[Data items]
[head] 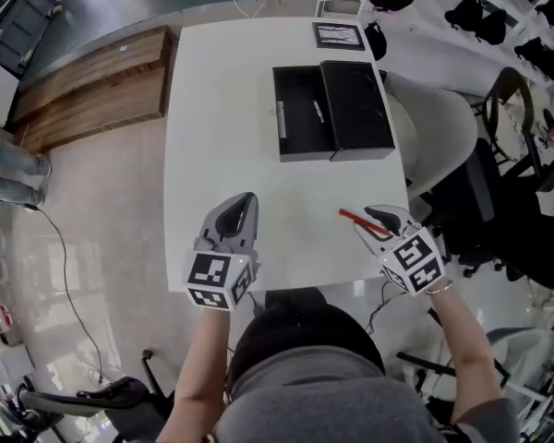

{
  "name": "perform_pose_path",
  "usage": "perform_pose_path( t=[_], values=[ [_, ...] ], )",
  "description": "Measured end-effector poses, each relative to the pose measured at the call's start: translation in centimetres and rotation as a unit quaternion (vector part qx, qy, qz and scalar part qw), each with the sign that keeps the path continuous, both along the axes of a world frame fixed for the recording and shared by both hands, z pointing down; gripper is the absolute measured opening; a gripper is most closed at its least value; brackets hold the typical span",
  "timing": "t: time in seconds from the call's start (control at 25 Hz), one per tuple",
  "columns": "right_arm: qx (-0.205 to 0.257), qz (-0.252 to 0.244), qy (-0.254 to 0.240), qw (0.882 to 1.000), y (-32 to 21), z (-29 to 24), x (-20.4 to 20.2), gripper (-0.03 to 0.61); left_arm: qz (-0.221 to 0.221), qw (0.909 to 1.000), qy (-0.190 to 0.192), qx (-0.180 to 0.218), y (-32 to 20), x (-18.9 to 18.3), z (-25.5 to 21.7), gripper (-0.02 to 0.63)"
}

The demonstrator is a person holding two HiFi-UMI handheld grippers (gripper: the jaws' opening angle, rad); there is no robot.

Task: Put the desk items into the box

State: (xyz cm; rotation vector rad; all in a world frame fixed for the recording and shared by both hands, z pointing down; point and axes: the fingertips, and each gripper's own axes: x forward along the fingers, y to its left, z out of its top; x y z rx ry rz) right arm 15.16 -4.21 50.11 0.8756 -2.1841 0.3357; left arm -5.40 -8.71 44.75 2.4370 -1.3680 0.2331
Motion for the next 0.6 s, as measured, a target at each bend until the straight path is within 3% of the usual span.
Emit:
perform_pose_path(
  t=[0.6],
  values=[
    [-0.087,-0.068,0.102,0.989,0.6,5.4,1.3,0.129,-0.009,0.9998,0.0,-0.017,-0.3,0.2,1.1,0.006]
  ],
)
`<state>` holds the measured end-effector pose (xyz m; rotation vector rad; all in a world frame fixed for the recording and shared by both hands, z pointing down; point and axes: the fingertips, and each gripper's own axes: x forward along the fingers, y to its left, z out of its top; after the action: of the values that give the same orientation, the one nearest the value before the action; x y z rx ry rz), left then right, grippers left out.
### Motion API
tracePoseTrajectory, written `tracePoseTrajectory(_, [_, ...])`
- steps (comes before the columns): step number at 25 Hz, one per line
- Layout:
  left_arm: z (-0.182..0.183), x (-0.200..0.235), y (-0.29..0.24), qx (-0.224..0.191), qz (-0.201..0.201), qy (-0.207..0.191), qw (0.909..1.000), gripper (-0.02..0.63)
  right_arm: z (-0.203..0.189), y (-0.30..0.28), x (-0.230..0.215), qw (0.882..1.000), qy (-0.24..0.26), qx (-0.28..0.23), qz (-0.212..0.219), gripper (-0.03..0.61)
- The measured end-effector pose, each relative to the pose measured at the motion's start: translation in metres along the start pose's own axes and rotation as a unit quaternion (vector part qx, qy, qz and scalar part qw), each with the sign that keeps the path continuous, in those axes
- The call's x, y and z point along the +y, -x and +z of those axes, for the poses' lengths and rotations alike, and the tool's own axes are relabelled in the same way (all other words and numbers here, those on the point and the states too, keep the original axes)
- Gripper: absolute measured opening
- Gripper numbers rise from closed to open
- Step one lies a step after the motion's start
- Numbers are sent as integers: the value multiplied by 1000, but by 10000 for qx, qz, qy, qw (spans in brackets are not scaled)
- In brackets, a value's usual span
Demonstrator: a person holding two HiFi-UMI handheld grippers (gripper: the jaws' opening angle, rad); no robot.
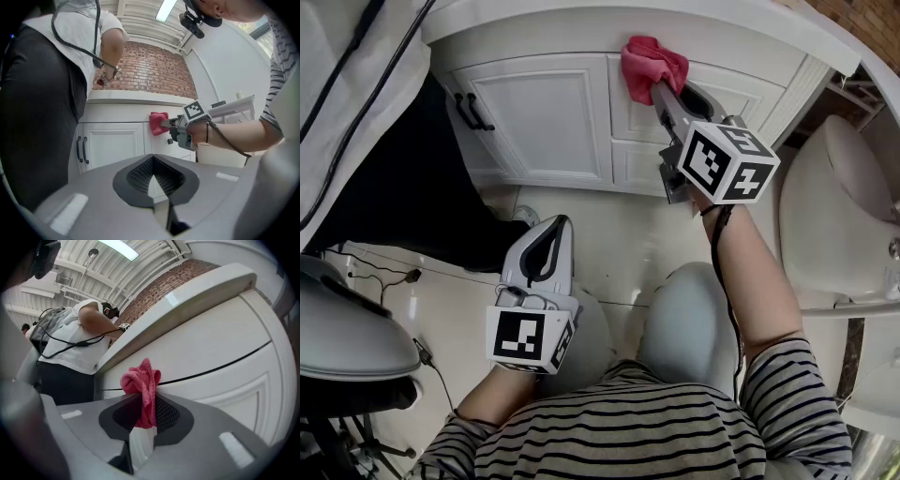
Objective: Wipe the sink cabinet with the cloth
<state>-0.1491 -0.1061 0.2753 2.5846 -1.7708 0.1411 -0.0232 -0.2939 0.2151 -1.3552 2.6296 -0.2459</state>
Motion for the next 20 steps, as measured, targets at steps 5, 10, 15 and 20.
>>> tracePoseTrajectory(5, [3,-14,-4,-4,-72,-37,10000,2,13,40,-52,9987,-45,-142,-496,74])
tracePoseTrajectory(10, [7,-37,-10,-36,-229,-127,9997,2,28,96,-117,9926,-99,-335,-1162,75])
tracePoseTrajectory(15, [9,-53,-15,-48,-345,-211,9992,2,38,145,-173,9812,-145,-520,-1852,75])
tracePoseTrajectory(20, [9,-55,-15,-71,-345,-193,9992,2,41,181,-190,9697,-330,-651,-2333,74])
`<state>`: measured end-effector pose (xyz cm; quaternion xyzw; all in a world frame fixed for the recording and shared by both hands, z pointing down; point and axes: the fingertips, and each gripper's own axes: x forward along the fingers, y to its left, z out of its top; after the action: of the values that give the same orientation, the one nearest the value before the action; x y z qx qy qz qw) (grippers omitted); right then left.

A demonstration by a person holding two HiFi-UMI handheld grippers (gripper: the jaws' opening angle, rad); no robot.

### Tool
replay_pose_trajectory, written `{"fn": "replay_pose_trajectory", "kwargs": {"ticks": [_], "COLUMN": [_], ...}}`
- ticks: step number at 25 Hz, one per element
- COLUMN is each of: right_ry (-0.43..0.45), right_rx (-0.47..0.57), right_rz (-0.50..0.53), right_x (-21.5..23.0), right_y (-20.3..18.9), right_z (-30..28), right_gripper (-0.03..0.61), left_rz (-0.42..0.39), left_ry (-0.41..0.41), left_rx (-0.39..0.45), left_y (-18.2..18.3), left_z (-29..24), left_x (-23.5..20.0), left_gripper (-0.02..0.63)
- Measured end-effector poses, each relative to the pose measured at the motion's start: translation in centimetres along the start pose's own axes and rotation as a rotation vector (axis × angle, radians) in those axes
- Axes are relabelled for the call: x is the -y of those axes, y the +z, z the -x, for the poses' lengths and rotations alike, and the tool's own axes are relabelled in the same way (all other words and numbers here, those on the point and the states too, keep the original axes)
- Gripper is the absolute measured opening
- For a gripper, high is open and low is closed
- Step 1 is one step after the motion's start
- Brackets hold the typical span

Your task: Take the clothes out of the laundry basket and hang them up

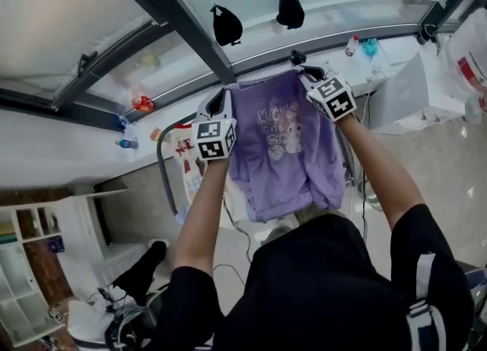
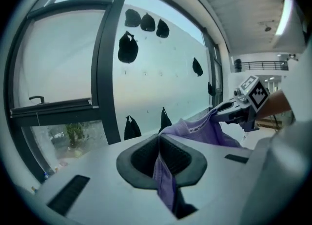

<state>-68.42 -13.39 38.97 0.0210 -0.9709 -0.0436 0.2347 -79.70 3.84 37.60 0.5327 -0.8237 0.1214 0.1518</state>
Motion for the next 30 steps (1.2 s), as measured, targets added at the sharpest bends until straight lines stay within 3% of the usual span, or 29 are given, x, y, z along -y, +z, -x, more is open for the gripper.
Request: {"fn": "replay_pose_trajectory", "kwargs": {"ticks": [7,10,14,19,22,30], "right_ry": [0.051,0.057,0.074,0.062,0.075,0.081], "right_rx": [-0.168,-0.243,-0.257,-0.281,-0.310,-0.327], "right_rz": [-0.054,-0.029,-0.032,-0.047,-0.065,-0.146], "right_x": [0.8,0.7,0.3,0.5,0.8,1.1], "right_y": [-8.2,-10.4,-11.0,-10.7,-11.1,-12.1], "right_z": [-9.1,-11.3,-12.7,-12.4,-11.7,-8.8], "right_gripper": [0.011,0.011,0.018,0.119,0.157,0.173], "left_rz": [0.096,0.062,0.060,0.115,0.123,0.107], "left_ry": [0.024,0.029,0.030,0.039,0.030,0.023], "left_rx": [-0.243,-0.322,-0.416,-0.422,-0.431,-0.423], "left_y": [-9.2,-12.2,-15.6,-16.1,-16.1,-15.0], "left_z": [-7.4,-9.7,-10.9,-11.0,-10.7,-9.2], "left_x": [-2.8,-3.6,-4.1,-4.6,-4.4,-3.8], "left_gripper": [0.012,0.012,0.014,0.018,0.055,0.080]}}
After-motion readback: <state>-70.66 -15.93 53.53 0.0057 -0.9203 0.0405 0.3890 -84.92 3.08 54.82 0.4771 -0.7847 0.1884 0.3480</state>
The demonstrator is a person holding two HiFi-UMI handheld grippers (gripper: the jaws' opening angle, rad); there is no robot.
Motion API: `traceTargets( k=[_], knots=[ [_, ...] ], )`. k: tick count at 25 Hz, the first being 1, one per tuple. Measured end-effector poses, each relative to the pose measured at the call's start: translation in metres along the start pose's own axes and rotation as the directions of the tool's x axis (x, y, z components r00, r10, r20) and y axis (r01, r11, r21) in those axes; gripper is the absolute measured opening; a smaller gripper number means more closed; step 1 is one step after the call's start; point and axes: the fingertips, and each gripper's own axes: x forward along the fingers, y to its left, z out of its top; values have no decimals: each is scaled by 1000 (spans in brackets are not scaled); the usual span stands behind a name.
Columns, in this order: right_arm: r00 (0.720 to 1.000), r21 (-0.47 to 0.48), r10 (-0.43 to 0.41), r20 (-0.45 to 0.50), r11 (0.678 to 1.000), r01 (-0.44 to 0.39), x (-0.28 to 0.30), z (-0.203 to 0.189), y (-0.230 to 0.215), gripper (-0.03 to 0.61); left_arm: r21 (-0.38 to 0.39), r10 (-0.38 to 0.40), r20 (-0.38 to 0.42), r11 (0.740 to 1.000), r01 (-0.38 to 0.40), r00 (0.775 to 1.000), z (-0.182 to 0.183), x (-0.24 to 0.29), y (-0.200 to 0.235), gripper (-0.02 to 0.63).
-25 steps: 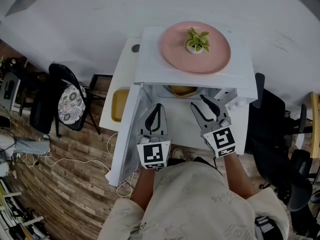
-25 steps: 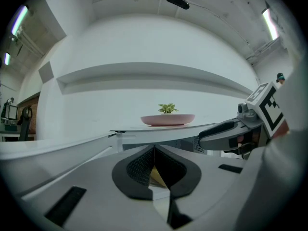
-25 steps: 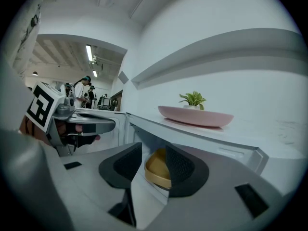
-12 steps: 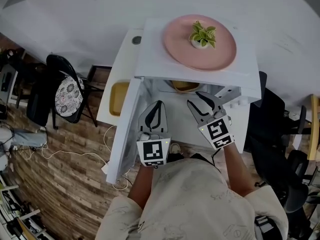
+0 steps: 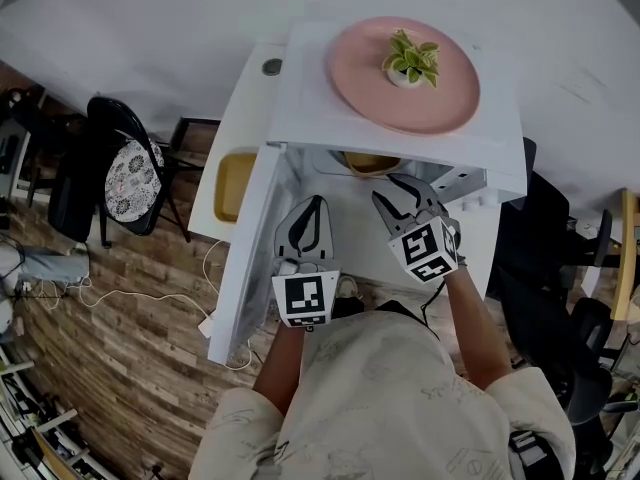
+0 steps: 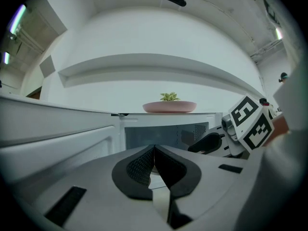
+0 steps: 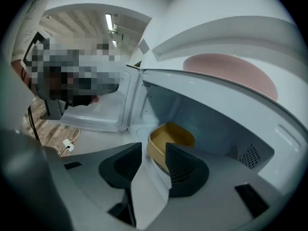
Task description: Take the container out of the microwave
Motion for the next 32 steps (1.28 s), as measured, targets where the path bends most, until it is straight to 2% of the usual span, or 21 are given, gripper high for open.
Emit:
traceTargets(
  k=[5,12,19,26,32],
  knots=[
    [999,-94,1,-50,996,-6,10,-10,2,169,-6,8,-8,1000,-8,1000,-5,-2,1,9],
    [994,-236,-13,-107,972,-13,21,-19,5,169,-8,16,-17,1000,-16,1000,-9,-4,2,9],
    [986,-397,-51,-159,918,-16,30,-23,4,169,-5,18,-23,1000,-19,1000,-11,-7,0,9],
    [978,-517,-64,-197,854,-48,39,-26,3,170,-1,20,-21,1000,-20,1000,-9,-9,-2,9],
    [973,-569,-64,-224,819,-77,48,-27,3,170,-4,24,-25,1000,-24,999,-11,-10,-1,9]
  ],
)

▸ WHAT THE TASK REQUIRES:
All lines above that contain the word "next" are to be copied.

▸ FINISHED EXERCISE:
Motion for the next 0.6 s, as measured, a target at each bend until the straight path is within 3% of the usual span.
Motion for the next 20 steps, as measured, targets at steps 5, 10, 15 and 20.
Motion for the next 30 steps (1.2 s), as measured, targets added at the sharpest bends until straight lines stay within 3% of the usual span, or 29 are given, x, y, z along -y, +z, -x, more is open for the gripper.
Motion for the next 32 steps (1.28 s), as measured, targets where the path bends most, until it is straight to 2% of the usual span, or 21 are given, gripper high for open.

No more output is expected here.